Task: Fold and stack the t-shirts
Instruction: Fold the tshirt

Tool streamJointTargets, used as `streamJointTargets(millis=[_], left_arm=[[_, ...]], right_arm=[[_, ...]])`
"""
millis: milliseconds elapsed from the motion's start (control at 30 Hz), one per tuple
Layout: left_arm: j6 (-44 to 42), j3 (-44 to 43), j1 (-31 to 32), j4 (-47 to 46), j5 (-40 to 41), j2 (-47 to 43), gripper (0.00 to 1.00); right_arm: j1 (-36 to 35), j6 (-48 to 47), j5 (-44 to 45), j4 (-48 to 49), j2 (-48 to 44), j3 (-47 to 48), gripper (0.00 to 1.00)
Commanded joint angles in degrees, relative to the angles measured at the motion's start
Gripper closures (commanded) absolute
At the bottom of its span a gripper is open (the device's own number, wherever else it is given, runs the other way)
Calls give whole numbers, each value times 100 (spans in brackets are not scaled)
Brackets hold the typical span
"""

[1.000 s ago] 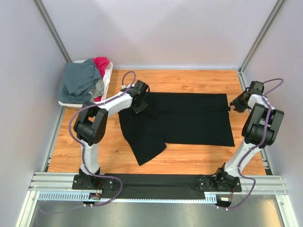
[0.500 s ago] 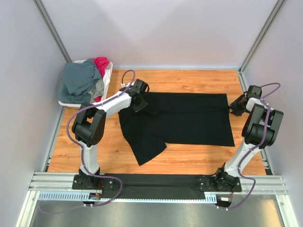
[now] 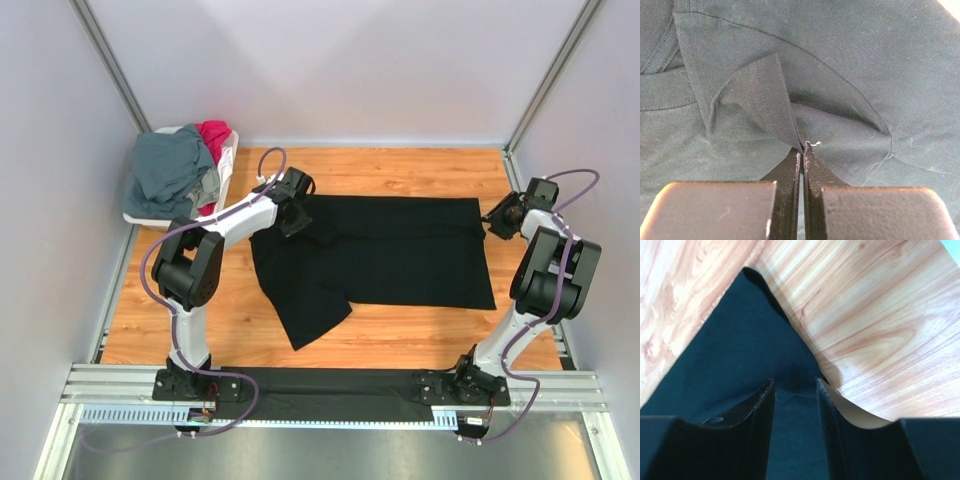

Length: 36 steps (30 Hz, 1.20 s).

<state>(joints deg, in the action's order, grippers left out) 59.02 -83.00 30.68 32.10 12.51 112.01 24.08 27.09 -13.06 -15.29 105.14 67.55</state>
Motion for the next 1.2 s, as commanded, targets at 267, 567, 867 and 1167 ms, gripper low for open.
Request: streamJointTargets(millis=[267,567,867,1167], left_arm=[[-321,-155,-44,-55,-21,-355,100],[-383,-120,-97,-90,-91,-399,100],[-383,-111,-141,-107,-179,-355,100],[-392,-120,-167,-134,-205,-320,100]], right_arm=[[-8,-1337,76,95,-292,-40,56],[1,-1830,-365,70,-64,-22,55],[-43,-2102,-346,-176,32,91,56],[-131,-2428,-224,-704,375,514,57]])
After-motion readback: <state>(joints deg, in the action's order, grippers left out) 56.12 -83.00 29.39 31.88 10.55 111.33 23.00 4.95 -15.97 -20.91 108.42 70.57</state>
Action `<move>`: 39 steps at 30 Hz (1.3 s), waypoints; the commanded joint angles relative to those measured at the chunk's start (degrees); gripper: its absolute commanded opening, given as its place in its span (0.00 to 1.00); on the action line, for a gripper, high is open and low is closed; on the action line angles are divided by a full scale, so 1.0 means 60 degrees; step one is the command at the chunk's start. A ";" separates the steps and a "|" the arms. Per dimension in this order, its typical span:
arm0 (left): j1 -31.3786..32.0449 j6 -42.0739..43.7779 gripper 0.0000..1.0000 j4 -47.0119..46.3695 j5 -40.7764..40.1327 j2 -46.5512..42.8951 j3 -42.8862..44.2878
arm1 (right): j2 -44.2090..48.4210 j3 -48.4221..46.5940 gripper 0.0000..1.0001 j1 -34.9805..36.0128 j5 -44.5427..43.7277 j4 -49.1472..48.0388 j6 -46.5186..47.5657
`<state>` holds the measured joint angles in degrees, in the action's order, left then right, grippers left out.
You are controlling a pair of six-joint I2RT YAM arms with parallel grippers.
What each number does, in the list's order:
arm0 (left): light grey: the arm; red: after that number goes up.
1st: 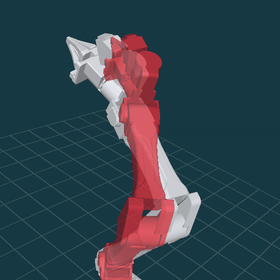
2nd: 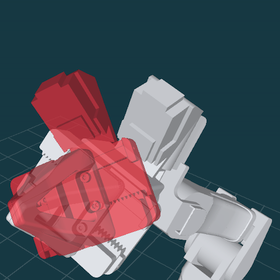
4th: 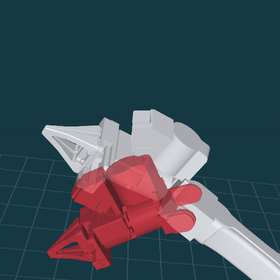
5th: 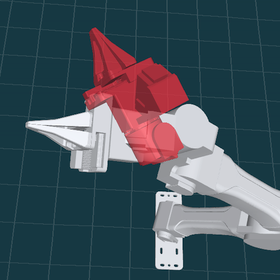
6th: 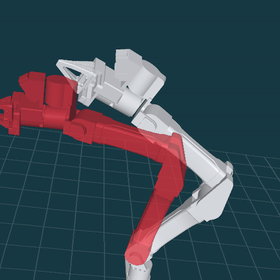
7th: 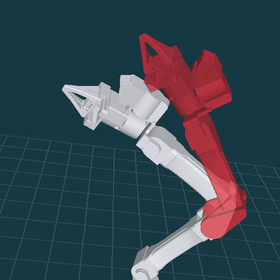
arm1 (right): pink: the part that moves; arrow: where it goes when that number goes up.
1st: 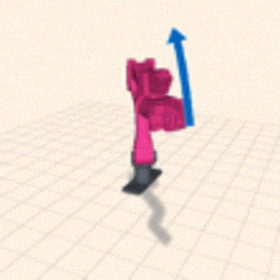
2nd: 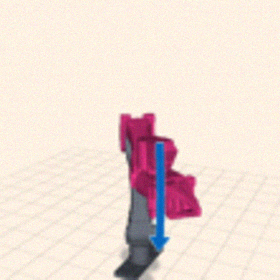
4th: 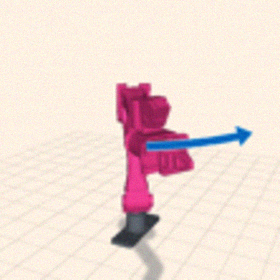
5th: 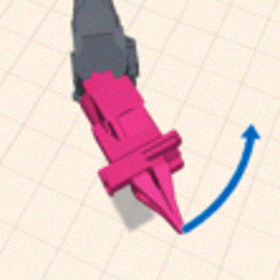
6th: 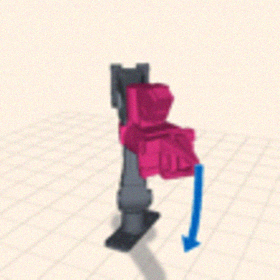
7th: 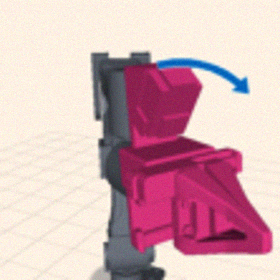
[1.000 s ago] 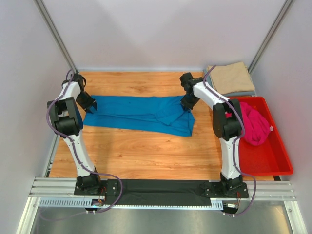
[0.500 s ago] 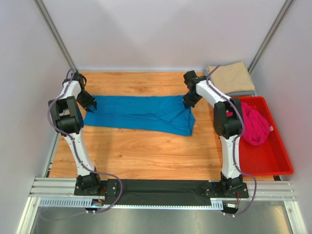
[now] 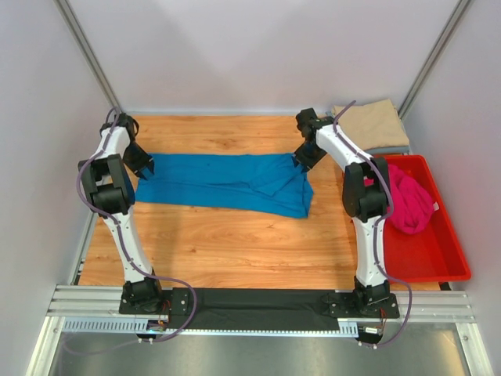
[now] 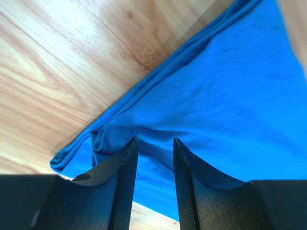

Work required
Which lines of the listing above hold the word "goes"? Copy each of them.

Your response
arm0 (left): light grey: the arm; red: after that number goes up.
arm1 (right): pink: the part that moves; arrow: where it goes when that number goes up.

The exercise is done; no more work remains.